By Deanna Dobrowsky, Vice President, Market Regulation Policy, IIROC
Canadian regulators, like their counterparts around the globe, have worked to establish a framework to mitigate risk in electronic markets.
We have designed various rules to work as a series of safety nets to protect against events that can lead to unintended outcomes in a high-speed market.
The safety nets are tiered and provide protections, offered by different industry stakeholders, at multiple levels. This layered approach to risk management mitigates risk at different stages in the life cycle of an order, and places the responsibility of protecting the system on various parties.
The four safety nets include:
- At the dealer level, automated controls to prevent the entry of orders that can disrupt a fair and orderly market;
- At the marketplace level, thresholds that prevent orders from executing at unreasonable prices
- Single-stock circuit breakers administered by the Investment Industry Regulatory Organization of Canada that address rapid, significant and unexplained price movement in a particular security; and
- Market-wide circuit breakers which halt trading on all equities marketplaces when there are declines in prices that affect the market generally.
Dealers and Automated Pre-Trade Controls
The first safety net is maintained by participants – dealers that trade directly on marketplaces and may act on behalf of clients. New requirements (the “Electronic Trading Rules” or “ETR”) have expanded on existing rules to specifically require risk management and supervisory controls related to marketplace access and the use of automated order systems. The ETR require participants to use automated controls to prevent the entry of an order that:
- Exceeds pre-determined credit or capital thresholds,
- Exceeds pre-determined value or volume limits, or
- Violates market integrity rules or securities regulation.
In particular, a participant that uses an automated order system must have appropriate procedures to detect, prior to entry, an order that is clearly erroneous or unreasonable and which would interfere with fair and orderly markets. The ETR came into force on March 1, 2013.
Marketplace Thresholds
The next tier of safety net is at the marketplace level. To date, exchanges and alternative trading systems have not been required to employ volatility controls or trading thresholds. This has resulted in inconsistent, and in some cases non-existent, safeguards on the marketplaces. IIROC has been given the mandate to set marketplace price and volume thresholds, but specific limits have not yet been determined. IIROC has issued a concept paper on this topic and further proposals on marketplace thresholds will be published for comment.

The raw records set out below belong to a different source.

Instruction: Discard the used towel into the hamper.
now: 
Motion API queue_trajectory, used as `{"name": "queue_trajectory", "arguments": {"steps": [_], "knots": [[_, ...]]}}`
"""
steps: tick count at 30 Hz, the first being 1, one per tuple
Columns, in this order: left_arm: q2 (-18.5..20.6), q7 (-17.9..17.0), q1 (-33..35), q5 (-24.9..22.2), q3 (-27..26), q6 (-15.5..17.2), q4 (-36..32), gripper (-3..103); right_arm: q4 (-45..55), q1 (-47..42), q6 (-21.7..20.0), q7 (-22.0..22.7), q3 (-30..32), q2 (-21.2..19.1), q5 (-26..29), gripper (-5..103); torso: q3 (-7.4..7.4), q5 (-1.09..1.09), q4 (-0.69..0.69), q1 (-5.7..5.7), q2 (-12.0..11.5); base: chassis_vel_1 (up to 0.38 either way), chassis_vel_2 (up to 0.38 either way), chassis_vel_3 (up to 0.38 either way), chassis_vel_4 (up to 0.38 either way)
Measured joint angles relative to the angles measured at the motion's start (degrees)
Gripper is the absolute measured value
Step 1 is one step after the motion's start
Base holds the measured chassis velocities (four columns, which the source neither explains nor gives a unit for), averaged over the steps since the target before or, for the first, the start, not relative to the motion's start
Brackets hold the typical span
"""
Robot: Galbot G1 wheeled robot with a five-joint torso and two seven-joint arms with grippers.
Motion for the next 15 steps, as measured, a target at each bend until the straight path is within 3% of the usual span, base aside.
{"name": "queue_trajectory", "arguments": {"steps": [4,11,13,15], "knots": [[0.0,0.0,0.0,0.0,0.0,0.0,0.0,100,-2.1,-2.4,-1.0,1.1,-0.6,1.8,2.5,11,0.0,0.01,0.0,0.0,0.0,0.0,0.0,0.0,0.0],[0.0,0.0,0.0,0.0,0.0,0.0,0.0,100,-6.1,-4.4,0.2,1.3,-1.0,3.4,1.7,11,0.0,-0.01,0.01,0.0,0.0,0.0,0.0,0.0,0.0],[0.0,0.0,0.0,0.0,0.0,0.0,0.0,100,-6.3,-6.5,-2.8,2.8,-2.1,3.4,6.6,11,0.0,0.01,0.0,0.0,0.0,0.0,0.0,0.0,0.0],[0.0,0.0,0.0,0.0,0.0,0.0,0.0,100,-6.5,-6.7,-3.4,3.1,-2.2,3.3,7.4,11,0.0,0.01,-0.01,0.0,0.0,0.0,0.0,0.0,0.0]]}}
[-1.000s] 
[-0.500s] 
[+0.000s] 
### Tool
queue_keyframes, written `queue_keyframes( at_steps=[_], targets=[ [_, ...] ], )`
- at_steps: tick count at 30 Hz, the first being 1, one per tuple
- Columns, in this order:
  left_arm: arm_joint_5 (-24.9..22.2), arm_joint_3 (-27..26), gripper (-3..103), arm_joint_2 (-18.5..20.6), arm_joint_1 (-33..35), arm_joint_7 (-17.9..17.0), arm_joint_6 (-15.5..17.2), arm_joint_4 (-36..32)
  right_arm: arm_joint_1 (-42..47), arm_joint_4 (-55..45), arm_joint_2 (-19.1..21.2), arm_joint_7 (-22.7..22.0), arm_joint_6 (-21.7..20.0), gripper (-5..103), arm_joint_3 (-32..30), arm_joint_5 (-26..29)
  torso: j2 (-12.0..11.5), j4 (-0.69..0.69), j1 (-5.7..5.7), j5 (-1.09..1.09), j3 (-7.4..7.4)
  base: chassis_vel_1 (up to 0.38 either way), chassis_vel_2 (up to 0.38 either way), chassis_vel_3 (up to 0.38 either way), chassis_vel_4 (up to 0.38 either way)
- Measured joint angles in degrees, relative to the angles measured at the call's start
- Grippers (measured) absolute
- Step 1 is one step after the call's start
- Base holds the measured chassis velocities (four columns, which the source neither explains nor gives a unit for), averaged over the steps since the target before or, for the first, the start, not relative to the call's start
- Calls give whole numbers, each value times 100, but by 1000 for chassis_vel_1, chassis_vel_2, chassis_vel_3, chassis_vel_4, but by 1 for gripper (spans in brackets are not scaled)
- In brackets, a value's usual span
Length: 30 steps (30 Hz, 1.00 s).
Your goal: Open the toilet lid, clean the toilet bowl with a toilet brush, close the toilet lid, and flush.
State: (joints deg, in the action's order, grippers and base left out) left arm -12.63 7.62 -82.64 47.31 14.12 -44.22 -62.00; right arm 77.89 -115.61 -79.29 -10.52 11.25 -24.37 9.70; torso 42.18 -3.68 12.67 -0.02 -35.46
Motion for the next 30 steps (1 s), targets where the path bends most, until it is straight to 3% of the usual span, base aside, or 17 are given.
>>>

Single-Stock Circuit Breakers
Single-stock circuit breakers, which apply to securities included in the S&P/TSX Composite Index as well as to exchange-traded funds, were put in place in February 2012 to address rapid, significant and unexplained price movements in a particular security. A five-minute halt is triggered across all equities marketplaces if the price of the security swings 10% or more within a five-minute period between 9:50am and 3:30pm. Applying a single-stock circuit breaker to securities in a broad-based index reduces extreme volatility in those securities and, by extension, dampens the volatility of the index.
Market-Wide Circuit Breaker
The fourth and final safety net is the market-wide circuit breaker which halts trading on all equities marketplaces when there are declines in prices that affect the market generally. Market-wide halts of this nature have historically been, and continue to be, tied to the market-wide circuit breaker in the US. Thus trading halts on all Canadian equities marketplaces generally are triggered based on the decline in the S&P 500 Index from its closing value on the previous day.
Underpinning the Safety Nets
As described above, the Canadian safety nets function as part of a multi-tiered system to control short-term, unexplained volatility. Where these measures do not apply or in exceptional circumstances, IIROC will vary or cancel trades that have a negative impact on fair and orderly markets. IIROC’s ability to intervene when required is the final measure strengthening this framework of risk mitigation and management.